Industry analysts note that the shift to electrification has been arduous for automakers globally, and Yulon in recent years, has concentrated resources on helping Foxtron stem losses. Because Foxtron is jointly owned by Foxconn and Yulon, the two shareholders have had differing tolerance levels for red ink, but both are under pressure to accelerate a turnaround, seen as essential for strengthening Taiwan's electric-vehicle and mobility ecosystem.

Among Yulon Group's companies, China Motor has had the strongest momentum. The company recently announced it will launch a new domestically produced Mitsubishi model, the XForce—its first new Mitsubishi passenger car in Taiwan in nine years—set to debut at the Taipei Auto Show on December 30. General Manager Tseng Hsin-cheng said five new models, including the XForce, will be rolled out within the next two years, with at least one new launch annually.

Nissan Taiwan, meanwhile, reported October consolidated revenue of NT$2.7 billion (approx. US$86 million)—its highest since April 2025—up 4.69 percent from September but down 28.71 percent from a year earlier. Revenue for the first ten months of 2025 totaled NT$13 billion, a 36.75 percent year-on-year decline.

Industry executives say Nissan Taiwan has been grappling with both management restructuring and a gap in new-model introductions. Supply-chain sources say the Kicks, Sentra, and X-Trail will remain in production through 2029, with development of new locally assembled vehicles paused for now.

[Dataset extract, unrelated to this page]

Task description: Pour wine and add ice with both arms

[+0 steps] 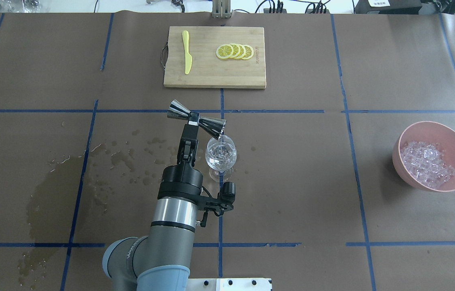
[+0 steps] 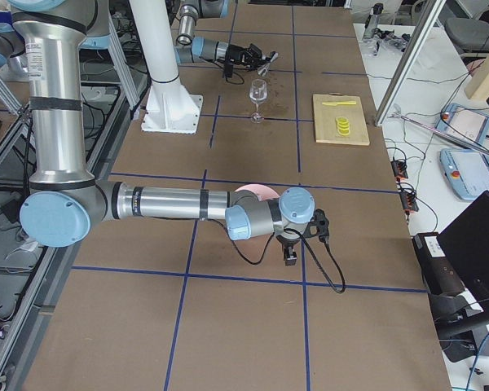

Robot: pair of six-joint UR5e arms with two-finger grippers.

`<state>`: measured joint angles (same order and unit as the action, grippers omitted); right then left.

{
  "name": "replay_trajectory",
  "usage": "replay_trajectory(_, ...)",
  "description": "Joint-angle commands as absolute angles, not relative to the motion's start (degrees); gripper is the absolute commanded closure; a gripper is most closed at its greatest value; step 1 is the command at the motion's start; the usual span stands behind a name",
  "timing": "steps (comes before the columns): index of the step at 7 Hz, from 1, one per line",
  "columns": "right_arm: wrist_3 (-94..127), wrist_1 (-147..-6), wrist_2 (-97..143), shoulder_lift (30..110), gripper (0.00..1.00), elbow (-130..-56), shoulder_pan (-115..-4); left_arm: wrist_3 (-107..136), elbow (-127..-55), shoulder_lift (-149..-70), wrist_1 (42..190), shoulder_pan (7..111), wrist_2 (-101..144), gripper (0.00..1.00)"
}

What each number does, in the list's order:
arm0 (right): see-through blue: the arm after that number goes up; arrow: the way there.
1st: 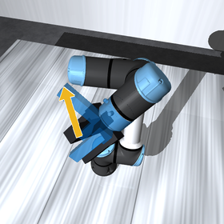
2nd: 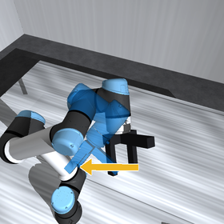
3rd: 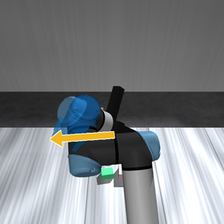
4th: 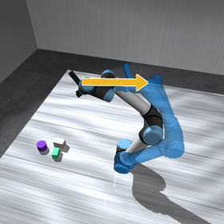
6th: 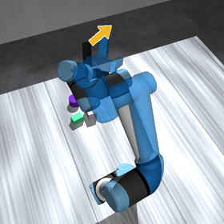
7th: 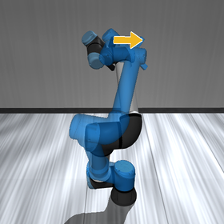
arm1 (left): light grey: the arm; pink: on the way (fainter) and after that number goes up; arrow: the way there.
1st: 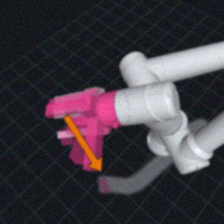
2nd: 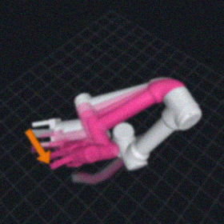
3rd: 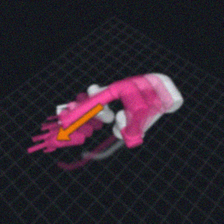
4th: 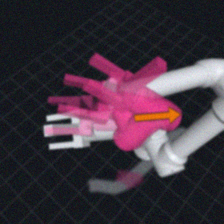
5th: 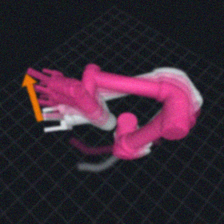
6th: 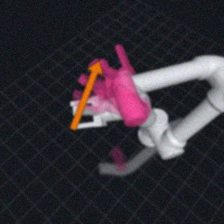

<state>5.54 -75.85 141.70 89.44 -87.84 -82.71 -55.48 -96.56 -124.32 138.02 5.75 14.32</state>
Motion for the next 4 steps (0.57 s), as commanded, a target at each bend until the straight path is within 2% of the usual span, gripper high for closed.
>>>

On the management front, Calvin Lee—formerly managing director of Sime Darby Kia Taiwan—recently joined Nissan Taiwan as deputy general manager. His mandate includes strengthening the Nissan and Infiniti brands, improving dealer integration, and advancing the electrified-vehicle strategy to restore steady growth.

More broadly, the Yulon Group remains in a period of structural adjustment, even as it continues to invest in next-generation technologies. With higher import tariffs weighing on foreign-brand pricing, analysts estimate Taiwan's auto market will hover around 400,000 units in 2025, prompting most automakers to take a cautious stance. For Yulon, however, the current moment is viewed as an essential window to reset and rebuild.

The Yulon Group's earnings briefings begin on November 19, led by Yulon Motor, China Motor, and Nissan Taiwan, followed by Yulon Finance and Kian-Shen on November 20.